Data section START

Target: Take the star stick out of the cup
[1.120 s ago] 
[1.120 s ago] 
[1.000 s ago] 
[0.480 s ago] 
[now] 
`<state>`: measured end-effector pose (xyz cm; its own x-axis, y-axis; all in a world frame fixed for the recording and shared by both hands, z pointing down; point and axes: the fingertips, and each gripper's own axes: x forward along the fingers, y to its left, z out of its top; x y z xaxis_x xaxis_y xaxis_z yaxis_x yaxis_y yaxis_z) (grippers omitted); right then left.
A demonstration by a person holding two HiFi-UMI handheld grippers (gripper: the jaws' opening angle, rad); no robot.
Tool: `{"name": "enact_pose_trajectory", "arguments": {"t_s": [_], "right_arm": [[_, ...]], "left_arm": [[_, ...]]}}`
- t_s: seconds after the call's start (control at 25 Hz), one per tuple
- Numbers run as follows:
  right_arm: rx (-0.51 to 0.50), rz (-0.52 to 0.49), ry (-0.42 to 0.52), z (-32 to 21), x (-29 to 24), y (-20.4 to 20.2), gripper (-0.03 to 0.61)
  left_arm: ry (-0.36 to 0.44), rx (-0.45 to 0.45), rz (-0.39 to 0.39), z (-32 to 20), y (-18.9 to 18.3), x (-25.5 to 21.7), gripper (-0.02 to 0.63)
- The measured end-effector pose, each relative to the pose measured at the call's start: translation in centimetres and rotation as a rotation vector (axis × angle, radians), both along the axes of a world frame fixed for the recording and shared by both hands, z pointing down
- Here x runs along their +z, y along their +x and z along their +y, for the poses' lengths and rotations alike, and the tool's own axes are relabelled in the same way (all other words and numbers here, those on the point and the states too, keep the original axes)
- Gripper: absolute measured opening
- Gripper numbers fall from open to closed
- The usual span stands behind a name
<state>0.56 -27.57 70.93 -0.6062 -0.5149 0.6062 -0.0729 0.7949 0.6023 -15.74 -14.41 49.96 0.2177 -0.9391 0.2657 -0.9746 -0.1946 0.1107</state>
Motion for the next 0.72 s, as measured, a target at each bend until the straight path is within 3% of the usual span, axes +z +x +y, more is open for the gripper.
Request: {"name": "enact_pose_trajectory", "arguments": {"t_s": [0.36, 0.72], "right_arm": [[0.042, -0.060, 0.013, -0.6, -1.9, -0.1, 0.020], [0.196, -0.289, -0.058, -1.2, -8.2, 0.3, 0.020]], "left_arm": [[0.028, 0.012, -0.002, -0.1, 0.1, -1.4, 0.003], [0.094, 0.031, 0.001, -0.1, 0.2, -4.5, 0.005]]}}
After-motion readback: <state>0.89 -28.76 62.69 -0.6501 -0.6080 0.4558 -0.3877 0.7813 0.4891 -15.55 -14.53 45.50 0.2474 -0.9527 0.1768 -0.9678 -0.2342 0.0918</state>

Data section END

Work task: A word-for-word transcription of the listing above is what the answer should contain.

Solution to this problem:
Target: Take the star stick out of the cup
[1.120 s ago] 
[1.120 s ago] 
[1.000 s ago] 
[0.480 s ago] 
[now] 
`<state>`: measured end-effector pose (xyz cm; its own x-axis, y-axis; all in a world frame fixed for the recording and shared by both hands, z pointing down; point and axes: the fingertips, and each gripper's own axes: x forward along the fingers, y to its left, z out of its top; x y z xaxis_x xaxis_y xaxis_z yaxis_x yaxis_y yaxis_z) (grippers omitted); right then left.
A demonstration by a person holding two HiFi-UMI handheld grippers (gripper: the jaws' opening angle, rad); no robot.
Tool: `{"name": "enact_pose_trajectory", "arguments": {"t_s": [_], "right_arm": [[_, ...]], "left_arm": [[_, ...]]}}`
- t_s: seconds after the call's start (control at 25 Hz), one per tuple
- Numbers run as follows:
  right_arm: rx (-0.51 to 0.50), rz (-0.52 to 0.49), ry (-0.42 to 0.52), z (-32 to 21), x (-29 to 24), y (-20.4 to 20.2), gripper (-0.03 to 0.61)
  left_arm: ry (-0.36 to 0.44), rx (-0.45 to 0.45), rz (-0.39 to 0.39), z (-32 to 20), y (-18.9 to 18.3), x (-25.5 to 21.7), gripper (-0.02 to 0.63)
- The measured end-effector pose, each relative to the pose measured at the call's start: translation in centimetres and rotation as a rotation vector (axis × angle, radians), both along the axes of a world frame fixed for the recording and shared by both hands, z pointing down
- Here x runs along their +z, y along their +x and z along their +y, for the poses' lengths and rotations alike, and the tool's own axes are relabelled in the same way (all other words and numbers here, those on the point and the states too, keep the original axes)
- Gripper: absolute measured opening
- Gripper numbers fall from open to closed
- The usual span stands behind a name
<state>0.56 -27.57 70.93 -0.6062 -0.5149 0.6062 -0.0729 0.7949 0.6023 -15.74 -14.41 49.96 0.2177 -0.9391 0.2657 -0.9746 -0.1946 0.1107</state>
Motion for the next 0.72 s, as measured, a target at each bend until the straight path is within 3% of the usual span, axes +z +x +y, more is open for the gripper.
Request: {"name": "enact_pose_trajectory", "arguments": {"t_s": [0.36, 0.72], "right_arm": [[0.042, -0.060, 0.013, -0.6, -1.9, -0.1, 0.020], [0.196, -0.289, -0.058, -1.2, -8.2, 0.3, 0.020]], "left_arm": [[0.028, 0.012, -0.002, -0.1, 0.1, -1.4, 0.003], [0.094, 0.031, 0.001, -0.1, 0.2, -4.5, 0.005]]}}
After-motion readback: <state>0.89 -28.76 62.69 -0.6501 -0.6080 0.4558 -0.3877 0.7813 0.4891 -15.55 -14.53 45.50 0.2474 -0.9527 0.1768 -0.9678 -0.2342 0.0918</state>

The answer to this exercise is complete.